▶ Task prompt
Could you copy out all of the entries exactly?
(Data under study)
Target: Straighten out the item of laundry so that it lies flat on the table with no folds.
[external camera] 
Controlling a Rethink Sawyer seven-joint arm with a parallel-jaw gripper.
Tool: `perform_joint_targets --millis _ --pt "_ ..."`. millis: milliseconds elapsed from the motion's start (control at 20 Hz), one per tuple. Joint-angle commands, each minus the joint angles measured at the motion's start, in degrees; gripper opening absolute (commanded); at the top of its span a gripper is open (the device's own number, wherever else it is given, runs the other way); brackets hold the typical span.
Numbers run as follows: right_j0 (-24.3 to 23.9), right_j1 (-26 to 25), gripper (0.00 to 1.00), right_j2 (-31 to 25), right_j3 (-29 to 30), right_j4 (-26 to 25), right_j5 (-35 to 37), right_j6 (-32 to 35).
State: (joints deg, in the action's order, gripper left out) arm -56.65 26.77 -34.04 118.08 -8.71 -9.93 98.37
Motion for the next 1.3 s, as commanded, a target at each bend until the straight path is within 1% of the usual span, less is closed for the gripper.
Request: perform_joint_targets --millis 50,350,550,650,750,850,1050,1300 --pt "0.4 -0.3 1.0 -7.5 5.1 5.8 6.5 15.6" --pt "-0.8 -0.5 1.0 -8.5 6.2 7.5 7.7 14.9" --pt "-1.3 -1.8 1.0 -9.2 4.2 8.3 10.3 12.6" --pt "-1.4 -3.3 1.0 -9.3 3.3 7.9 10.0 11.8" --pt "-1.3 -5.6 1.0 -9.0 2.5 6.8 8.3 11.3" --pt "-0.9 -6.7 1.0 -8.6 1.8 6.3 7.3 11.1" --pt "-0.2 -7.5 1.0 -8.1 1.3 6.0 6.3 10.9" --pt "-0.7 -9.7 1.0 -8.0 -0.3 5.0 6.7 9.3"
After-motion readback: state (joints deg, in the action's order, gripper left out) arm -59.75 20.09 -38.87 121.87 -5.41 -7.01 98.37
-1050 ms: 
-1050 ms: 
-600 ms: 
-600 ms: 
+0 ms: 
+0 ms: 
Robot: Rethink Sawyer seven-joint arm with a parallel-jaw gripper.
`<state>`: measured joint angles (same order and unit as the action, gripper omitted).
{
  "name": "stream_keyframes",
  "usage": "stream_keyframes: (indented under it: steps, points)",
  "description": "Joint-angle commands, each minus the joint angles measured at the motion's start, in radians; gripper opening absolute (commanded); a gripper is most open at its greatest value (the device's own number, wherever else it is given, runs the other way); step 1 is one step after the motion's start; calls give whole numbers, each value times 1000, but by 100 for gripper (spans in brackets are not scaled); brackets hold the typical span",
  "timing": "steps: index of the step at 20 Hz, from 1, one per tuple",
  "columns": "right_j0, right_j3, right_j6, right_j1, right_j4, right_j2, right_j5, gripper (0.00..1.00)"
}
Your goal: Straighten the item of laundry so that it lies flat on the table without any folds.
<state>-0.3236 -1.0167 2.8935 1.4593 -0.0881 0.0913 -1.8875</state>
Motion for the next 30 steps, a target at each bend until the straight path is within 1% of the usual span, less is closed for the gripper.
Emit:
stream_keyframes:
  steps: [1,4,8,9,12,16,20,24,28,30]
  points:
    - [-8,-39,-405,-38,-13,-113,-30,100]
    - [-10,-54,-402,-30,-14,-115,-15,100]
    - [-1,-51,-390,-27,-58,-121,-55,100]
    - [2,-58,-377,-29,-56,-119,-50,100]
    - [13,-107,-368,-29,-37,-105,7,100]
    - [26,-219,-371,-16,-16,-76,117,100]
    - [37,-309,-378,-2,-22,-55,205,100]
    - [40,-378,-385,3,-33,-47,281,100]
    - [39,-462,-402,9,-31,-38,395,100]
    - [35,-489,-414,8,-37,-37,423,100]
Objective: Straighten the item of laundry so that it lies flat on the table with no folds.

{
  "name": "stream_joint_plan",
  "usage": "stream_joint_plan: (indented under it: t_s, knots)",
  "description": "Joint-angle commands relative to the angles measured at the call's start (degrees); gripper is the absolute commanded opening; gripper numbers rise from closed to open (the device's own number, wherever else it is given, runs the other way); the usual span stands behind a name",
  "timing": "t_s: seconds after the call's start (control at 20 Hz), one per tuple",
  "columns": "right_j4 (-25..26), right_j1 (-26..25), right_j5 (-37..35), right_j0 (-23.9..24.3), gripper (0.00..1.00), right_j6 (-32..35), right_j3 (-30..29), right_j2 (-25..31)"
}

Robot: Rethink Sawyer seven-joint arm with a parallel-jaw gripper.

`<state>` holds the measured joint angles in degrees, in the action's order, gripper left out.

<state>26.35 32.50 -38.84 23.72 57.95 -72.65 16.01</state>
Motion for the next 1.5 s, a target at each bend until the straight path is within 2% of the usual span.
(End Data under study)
▶ Completed exercise
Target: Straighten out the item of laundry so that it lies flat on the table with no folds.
[external camera] 
Controlling a Rethink Sawyer seven-joint arm with a parallel-jaw gripper.
Tool: `perform_joint_targets --millis _ --pt "_ ..."`. millis: milliseconds elapsed from the motion's start (control at 20 Hz), one per tuple. Joint-angle commands, each minus the joint angles measured at the motion's start, in degrees; gripper opening absolute (commanded); at the top of its span a gripper is open (the device's own number, wherever else it is given, runs the other way); brackets hold the typical span.
Numbers run as follows: right_j0 (-24.3 to 23.9), right_j1 (-26 to 25), gripper (0.00 to 1.00), right_j2 (-31 to 25), right_j3 (-29 to 30), right_j4 (-26 to 25), right_j5 (-35 to 37), right_j6 (-32 to 35).
State: (joints deg, in the action's order, gripper left out) arm -56.65 26.77 -34.04 118.08 -8.71 -9.93 98.37
Motion for the next 1.3 s, as commanded, a target at each bend until the straight path is within 1% of the usual span, less is closed for the gripper.
Request: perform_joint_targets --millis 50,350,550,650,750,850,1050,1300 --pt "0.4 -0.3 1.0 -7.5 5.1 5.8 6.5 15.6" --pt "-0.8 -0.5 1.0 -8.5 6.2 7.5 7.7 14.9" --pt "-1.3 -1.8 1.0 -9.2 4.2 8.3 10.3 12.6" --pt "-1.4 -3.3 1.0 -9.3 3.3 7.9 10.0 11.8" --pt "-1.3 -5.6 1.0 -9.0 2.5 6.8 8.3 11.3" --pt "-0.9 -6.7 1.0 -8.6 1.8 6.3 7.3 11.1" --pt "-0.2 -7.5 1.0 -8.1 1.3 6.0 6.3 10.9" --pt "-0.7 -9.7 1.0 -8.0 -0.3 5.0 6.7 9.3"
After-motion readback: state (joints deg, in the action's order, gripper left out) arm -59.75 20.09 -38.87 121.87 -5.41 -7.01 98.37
-1050 ms: 
-1050 ms: 
-600 ms: 
-600 ms: 
+0 ms: 
+0 ms: 
Robot: Rethink Sawyer seven-joint arm with a parallel-jaw gripper.
`<state>`: measured joint angles (same order and unit as the action, gripper omitted).
{
  "name": "stream_keyframes",
  "usage": "stream_keyframes: (indented under it: steps, points)",
  "description": "Joint-angle commands, each minus the joint angles measured at the motion's start, in radians; gripper opening absolute (commanded); a gripper is most open at its greatest value (the device's own number, wherever else it is given, runs the other way); step 1 is one step after the motion's start; calls give whole numbers, each value times 1000, but by 100 for gripper (spans in brackets are not scaled); brackets hold the typical span",
  "timing": "steps: index of the step at 20 Hz, from 1, one per tuple",
  "columns": "right_j0, right_j3, right_j6, right_j1, right_j4, right_j2, right_j5, gripper (0.00..1.00)"
}
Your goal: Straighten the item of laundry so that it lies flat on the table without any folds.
<state>-0.3236 -1.0167 2.8935 1.4593 -0.0881 0.0913 -1.8875</state>
Motion for the next 30 steps, a target at each bend until the straight path is within 1% of the usual span, less is closed for the gripper.
Emit:
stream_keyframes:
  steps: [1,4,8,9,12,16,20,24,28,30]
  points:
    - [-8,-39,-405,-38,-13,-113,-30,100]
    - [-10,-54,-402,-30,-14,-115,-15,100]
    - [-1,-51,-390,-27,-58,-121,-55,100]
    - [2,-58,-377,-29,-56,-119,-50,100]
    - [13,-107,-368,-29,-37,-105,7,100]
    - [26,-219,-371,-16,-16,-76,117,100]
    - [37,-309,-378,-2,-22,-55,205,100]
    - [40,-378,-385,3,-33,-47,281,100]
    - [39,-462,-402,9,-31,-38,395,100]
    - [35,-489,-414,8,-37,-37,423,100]
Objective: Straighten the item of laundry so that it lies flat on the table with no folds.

{
  "name": "stream_joint_plan",
  "usage": "stream_joint_plan: (indented under it: t_s, knots)",
  "description": "Joint-angle commands relative to the angles measured at the call's start (degrees); gripper is the absolute commanded opening; gripper numbers rise from closed to open (the device's own number, wherever else it is given, runs the other way); the usual span stands behind a name",
  "timing": "t_s: seconds after the call's start (control at 20 Hz), one per tuple",
  "columns": "right_j4 (-25..26), right_j1 (-26..25), right_j5 (-37..35), right_j0 (-23.9..24.3), gripper (0.00..1.00), right_j6 (-32..35), right_j3 (-30..29), right_j2 (-25..31)"
}

Robot: Rethink Sawyer seven-joint arm with a parallel-jaw gripper.

`<state>` holds the measured joint angles in degrees, in the action's order, gripper left out.

<state>26.35 32.50 -38.84 23.72 57.95 -72.65 16.01</state>
Motion for the next 1.5 s, a target at each bend until the straight path is within 2% of the usual span.

No additional work is needed on this exercise.